▸ **WHAT THE TASK REQUIRES**
Please produce a character-exact copy of the listing that follows, omitting all images.

▸ **AVAILABLE DATA**
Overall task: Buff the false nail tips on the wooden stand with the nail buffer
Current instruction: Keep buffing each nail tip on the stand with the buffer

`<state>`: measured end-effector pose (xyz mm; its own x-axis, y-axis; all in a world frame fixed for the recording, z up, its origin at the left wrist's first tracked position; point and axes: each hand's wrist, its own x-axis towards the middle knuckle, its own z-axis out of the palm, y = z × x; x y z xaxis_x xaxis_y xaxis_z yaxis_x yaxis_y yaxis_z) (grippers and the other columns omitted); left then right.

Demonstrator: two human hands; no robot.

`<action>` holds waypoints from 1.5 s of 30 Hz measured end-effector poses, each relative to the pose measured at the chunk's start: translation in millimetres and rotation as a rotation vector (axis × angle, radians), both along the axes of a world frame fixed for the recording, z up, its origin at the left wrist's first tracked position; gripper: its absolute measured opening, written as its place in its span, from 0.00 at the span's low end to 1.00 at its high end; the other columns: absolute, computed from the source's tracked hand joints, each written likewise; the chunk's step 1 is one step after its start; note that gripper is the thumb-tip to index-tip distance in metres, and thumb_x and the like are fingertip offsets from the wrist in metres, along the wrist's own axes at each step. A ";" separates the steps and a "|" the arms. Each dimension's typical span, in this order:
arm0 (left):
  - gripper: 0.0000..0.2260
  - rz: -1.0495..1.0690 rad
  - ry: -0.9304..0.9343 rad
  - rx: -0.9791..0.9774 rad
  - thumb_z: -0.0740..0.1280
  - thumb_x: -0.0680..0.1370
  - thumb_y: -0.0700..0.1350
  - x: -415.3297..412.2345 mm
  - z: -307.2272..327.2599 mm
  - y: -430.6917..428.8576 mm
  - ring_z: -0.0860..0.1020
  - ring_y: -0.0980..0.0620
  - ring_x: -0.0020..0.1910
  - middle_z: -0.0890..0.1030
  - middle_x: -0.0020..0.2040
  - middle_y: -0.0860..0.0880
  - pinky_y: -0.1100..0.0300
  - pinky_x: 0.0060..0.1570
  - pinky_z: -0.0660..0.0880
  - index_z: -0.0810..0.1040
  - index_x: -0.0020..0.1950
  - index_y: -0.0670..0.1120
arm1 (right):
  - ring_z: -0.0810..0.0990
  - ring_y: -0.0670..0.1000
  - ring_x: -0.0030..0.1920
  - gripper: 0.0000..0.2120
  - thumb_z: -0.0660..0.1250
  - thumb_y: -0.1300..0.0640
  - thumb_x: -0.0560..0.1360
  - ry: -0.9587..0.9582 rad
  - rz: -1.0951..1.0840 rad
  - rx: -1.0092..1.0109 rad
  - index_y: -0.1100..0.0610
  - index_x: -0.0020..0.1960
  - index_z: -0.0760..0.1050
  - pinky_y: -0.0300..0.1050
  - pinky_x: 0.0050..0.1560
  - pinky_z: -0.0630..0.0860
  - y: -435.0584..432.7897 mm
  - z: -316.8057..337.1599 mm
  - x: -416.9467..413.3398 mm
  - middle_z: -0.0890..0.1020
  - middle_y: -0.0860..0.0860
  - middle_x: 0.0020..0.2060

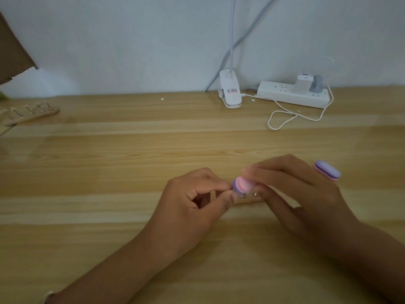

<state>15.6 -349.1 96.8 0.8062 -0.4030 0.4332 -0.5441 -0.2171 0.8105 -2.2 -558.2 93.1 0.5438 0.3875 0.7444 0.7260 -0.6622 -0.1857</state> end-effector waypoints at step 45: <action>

▸ **OUTPUT FOR THIS EXERCISE**
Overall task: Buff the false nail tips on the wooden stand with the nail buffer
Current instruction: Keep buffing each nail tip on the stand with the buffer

`<state>`: measured end-effector pose (xyz mm; its own x-axis, y-axis; all in a world frame fixed for the recording, z up, its origin at the left wrist's first tracked position; point and axes: each hand's wrist, its own x-axis towards the middle knuckle, its own z-axis out of the palm, y = z × x; x y z xaxis_x xaxis_y xaxis_z yaxis_x yaxis_y yaxis_z) (grippers and the other columns omitted); left then right.

Demonstrator: two human hands; no robot.

`<action>` holds waypoints from 1.5 s of 30 Hz measured end-effector poses, each relative to the pose measured at the chunk's start: translation in millimetres and rotation as a rotation vector (axis × angle, radians), both along the axes of a world frame fixed for the recording, z up, its origin at the left wrist's first tracked position; gripper: its absolute measured opening, written as its place in its span, from 0.00 at the span's low end to 1.00 at its high end; the other columns: absolute, computed from the source's tracked hand joints, each written likewise; the chunk's step 1 is one step after its start; note that gripper is the thumb-tip to index-tip distance in metres, and thumb_x and the like are fingertip offsets from the wrist in metres, along the wrist's own axes at each step. A ";" separates the steps and a "|" the arms. Each dimension's typical span, in this order:
arm0 (left):
  - gripper: 0.0000..0.2260
  - rz: -1.0495..1.0690 rad
  - ry: -0.9304..0.9343 rad
  - rx: -0.9791..0.9774 rad
  - thumb_z: -0.0740..0.1280
  - thumb_x: -0.0680..0.1370
  - thumb_y: -0.0700..0.1350
  - x: -415.3297..412.2345 mm
  - z: -307.2272..327.2599 mm
  - y: -430.6917..428.8576 mm
  - ring_z: -0.0860..0.1020
  - ring_y: -0.0980..0.0620
  - ring_x: -0.0020..0.1910
  - middle_z: -0.0890..0.1030
  - middle_x: -0.0020..0.2040
  - middle_y: -0.0860..0.0880
  - pinky_y: -0.1100..0.0300
  - pinky_x: 0.0060..0.1570
  - pinky_z: -0.0660..0.0880
  - index_z: -0.0810..0.1040
  - index_x: -0.0020..0.1950
  - index_y: -0.0670..0.1120
arm1 (right):
  - ring_z: -0.0810..0.0990
  - ring_y: -0.0670..0.1000
  - ring_x: -0.0030..0.1920
  - gripper: 0.0000..0.2120
  - thumb_z: -0.0660..0.1250
  - thumb_y: -0.1300..0.0640
  - thumb_x: -0.0560..0.1360
  - ry: -0.9587..0.9582 rad
  - rz: -1.0951..1.0840 rad
  - rx: -1.0092..1.0109 rad
  - index_y: -0.1100..0.0610
  - index_x: -0.0020..0.1960
  - index_z: -0.0760..0.1050
  - pinky_y: -0.0300..0.1050
  - pinky_x: 0.0050..0.1560
  - pinky_z: -0.0630..0.0860
  - y: -435.0584..432.7897 mm
  - z: -316.8057..337.1599 mm
  - x: -416.9467..413.3398 mm
  - middle_z: -0.0890..0.1020
  - middle_y: -0.0860..0.0860
  - middle_x: 0.0020..0.2060


<state>15.6 -349.1 96.8 0.8062 -0.4030 0.4332 -0.5441 -0.2171 0.8105 -2.2 -558.2 93.1 0.5438 0.3875 0.7444 0.7260 -0.6622 -0.1857</state> end-effector waypoints at step 45: <action>

This output has been written out in full.